A mental health professional braids stories of her patients’ epiphanies with her own personal journey through Nazi Germany.
As a Holocaust survivor and clinical psychologist, 89-year-old Eger is often introduced to her audiences at speaking engagements as “the Anne Frank who didn’t die.” Her poignantly crafted memoir is a meditation on two motifs: the internal struggle of psychologically troubled individuals and the deep shadows cast upon the future of a concentration camp survivor. As a teenager living as the “silent sister” in a dynamic Jewish-Hungarian family in Czechoslovakia, the author recalls being forcibly “resettled” to a labor camp and then transported by train as “human cargo” to Auschwitz, where her parents were promptly executed. Eger was somehow spared, and notoriously sadistic executioner Josef Mengele commanded her to dance in exchange for rare bread rations. Sent to other concentration camps, she was plucked, nearly lifeless, from a carcass heap as the war ended. She married, bore children, befriended fellow survivor Viktor Frankl, and began the “cautious joy” of a new life and career in America.
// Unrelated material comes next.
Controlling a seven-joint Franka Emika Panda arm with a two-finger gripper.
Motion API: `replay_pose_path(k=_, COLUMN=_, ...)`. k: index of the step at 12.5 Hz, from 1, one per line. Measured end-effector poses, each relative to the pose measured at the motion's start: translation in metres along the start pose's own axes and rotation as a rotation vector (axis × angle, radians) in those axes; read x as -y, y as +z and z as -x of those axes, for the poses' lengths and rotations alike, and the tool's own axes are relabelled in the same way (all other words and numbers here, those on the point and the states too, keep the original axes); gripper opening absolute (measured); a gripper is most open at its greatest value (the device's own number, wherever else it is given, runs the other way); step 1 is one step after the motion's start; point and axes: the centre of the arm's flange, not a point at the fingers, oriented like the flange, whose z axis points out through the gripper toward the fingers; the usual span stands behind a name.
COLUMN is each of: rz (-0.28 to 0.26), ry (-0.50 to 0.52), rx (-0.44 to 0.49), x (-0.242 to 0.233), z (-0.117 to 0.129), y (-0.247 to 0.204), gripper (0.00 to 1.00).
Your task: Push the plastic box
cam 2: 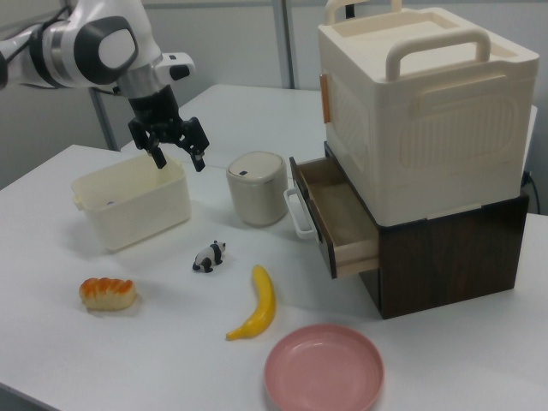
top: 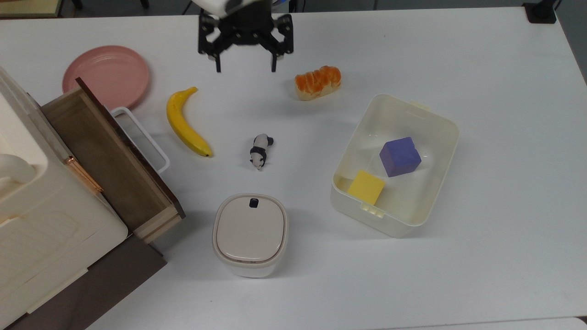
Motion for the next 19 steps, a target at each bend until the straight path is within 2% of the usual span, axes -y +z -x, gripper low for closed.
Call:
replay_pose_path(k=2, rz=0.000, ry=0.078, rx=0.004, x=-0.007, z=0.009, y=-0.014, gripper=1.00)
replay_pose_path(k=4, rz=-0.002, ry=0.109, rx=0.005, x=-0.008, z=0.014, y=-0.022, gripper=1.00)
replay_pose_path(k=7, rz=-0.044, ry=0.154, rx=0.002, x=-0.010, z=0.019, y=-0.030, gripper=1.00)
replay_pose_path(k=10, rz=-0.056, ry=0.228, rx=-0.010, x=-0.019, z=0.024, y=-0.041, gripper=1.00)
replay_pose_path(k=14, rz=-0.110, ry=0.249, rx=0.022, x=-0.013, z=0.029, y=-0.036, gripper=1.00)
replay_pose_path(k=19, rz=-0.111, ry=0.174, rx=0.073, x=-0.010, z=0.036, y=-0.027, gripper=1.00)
Yet she grew desperate to redress a history scarred by evil: “I began to formulate a new relationship with my own trauma.” Crosscutting this intensely bittersweet narrative are portraitures of the author’s clinical patients, many of whose experiences mirrored much of what Eger had to overcome in order to thrive in society. She intriguingly compares her office sessions, and in mining the roots of pain and victimization, she declares that “suffering is universal…but victimhood is optional.” The distressed fabric of the author’s traumatic past becomes a beautiful backdrop for a memoir written with integrity and conviction. Throughout, Eger is strong in her knowledge of what makes life better for those of us willing to relinquish past “regret and unresolved grief” and “enjoy the full, rich feast of life.”
A searing, astute study of intensive healing and self-acceptance through the absolution of suffering and atrocity.